# Your assignment:
Repeat all of the data below word for word, keeping no images.

# Data extract:
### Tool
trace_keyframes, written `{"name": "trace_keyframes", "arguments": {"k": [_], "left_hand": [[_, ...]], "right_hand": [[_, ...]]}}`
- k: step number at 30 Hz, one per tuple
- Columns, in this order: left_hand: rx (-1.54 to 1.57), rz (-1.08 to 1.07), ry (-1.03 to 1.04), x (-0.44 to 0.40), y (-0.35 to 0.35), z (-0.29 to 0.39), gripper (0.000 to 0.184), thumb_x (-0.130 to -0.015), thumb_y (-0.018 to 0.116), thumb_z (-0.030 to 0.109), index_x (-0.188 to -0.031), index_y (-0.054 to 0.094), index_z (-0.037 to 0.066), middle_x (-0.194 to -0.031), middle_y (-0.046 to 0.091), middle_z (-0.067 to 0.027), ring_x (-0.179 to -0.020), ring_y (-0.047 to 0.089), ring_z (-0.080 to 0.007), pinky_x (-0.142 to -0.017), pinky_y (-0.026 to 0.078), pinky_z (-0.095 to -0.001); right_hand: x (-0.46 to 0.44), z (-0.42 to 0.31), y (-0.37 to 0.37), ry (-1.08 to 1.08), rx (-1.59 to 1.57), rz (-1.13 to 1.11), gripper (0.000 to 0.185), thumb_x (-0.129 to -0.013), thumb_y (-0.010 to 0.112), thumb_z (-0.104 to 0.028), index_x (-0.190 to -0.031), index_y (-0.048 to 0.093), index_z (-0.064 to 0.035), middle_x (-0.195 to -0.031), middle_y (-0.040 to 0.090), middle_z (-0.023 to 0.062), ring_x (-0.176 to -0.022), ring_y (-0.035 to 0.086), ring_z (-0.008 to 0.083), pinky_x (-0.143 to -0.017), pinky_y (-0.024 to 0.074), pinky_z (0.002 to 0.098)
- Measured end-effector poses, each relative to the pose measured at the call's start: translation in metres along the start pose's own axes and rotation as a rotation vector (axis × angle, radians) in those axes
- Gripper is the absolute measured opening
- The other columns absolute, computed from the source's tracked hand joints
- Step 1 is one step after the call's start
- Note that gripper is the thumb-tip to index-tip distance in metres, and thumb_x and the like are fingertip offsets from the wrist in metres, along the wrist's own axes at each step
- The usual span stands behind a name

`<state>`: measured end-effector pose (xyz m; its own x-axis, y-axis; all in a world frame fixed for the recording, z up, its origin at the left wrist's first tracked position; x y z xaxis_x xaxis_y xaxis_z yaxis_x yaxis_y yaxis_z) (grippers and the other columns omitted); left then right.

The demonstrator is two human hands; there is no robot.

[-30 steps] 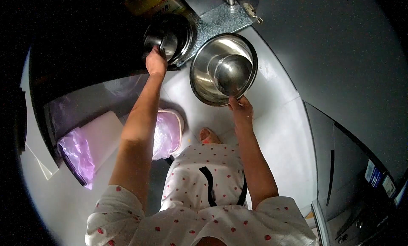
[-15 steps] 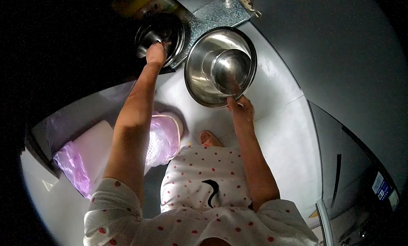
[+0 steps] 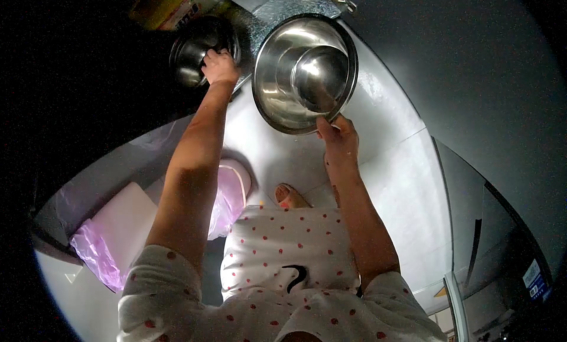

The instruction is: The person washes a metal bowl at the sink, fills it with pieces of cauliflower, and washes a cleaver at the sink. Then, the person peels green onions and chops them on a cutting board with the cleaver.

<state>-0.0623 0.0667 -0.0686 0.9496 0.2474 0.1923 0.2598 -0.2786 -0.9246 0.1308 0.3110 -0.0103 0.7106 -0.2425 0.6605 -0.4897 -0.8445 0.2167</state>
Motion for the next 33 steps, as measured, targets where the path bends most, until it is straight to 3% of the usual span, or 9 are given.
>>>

# Output for this task:
### Tool
trace_keyframes, written `{"name": "trace_keyframes", "arguments": {"k": [_], "left_hand": [[_, ...]], "right_hand": [[_, ...]]}}`
- k: step number at 30 Hz, one per tuple
- Columns, in this order: left_hand: rx (-1.54 to 1.57), rz (-1.08 to 1.07), ry (-1.03 to 1.04), x (-0.44 to 0.40), y (-0.35 to 0.35), z (-0.29 to 0.39), gripper (0.000 to 0.184), thumb_x (-0.130 to -0.015), thumb_y (-0.018 to 0.116), thumb_z (-0.030 to 0.109), index_x (-0.188 to -0.031), index_y (-0.054 to 0.094), index_z (-0.037 to 0.066), middle_x (-0.194 to -0.031), middle_y (-0.046 to 0.091), middle_z (-0.067 to 0.027), ring_x (-0.179 to -0.020), ring_y (-0.047 to 0.089), ring_z (-0.080 to 0.007), pinky_x (-0.142 to -0.017), pinky_y (-0.026 to 0.078), pinky_z (-0.095 to -0.001); right_hand: x (-0.46 to 0.44), z (-0.42 to 0.31), y (-0.37 to 0.37), ry (-1.08 to 1.08), rx (-1.59 to 1.57), rz (-1.13 to 1.11), gripper (0.000 to 0.185), thumb_x (-0.129 to -0.013), thumb_y (-0.010 to 0.112), thumb_z (-0.104 to 0.028), index_x (-0.190 to -0.031), index_y (-0.048 to 0.093), index_z (-0.064 to 0.035), middle_x (-0.195 to -0.031), middle_y (-0.040 to 0.090), middle_z (-0.023 to 0.062), ring_x (-0.176 to -0.022), ring_y (-0.035 to 0.086), ring_z (-0.008 to 0.083), pinky_x (-0.143 to -0.017), pinky_y (-0.024 to 0.074), pinky_z (0.002 to 0.098)
- Measured end-effector poses, each relative to the pose measured at the call's start: translation in metres along the start pose's own axes and rotation as a rotation vector (axis × angle, radians) in those axes
- Gripper is the absolute measured opening
- The other columns absolute, computed from the source's tracked hand joints
- Step 1 is one step after the call's start
- Note that gripper is the thumb-tip to index-tip distance in metres, and thumb_x and the like are fingertip offsets from the wrist in metres, along the wrist's own axes at each step
- The usual span stands behind a name

`<state>`: measured end-effector pose (xyz m; its own x-axis, y-axis; all in a world frame fixed for the recording, z up, its origin at the left wrist's first tracked position; x y z xaxis_x xaxis_y xaxis_z yaxis_x yaxis_y yaxis_z) (grippers and the other columns omitted); left then right.

The demonstrator is two human hands; there is no robot.

[-30 steps] 
[-15 steps] 
[+0 steps] 

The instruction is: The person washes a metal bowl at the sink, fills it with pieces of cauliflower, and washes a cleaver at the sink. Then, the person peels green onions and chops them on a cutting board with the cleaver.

<state>-0.0623 0.0667 -0.0686 0.9496 0.2474 0.1923 0.2598 -0.2786 -0.9246 0.1308 0.3110 -0.0103 0.7106 -0.2425 0.6605 -0.4897 -0.8445 0.2167</state>
Motion for the next 33 steps, as measured, targets where the path bends most, until it is straight to 3% of the usual span, or 9 are given.
>>>

The output given is complete.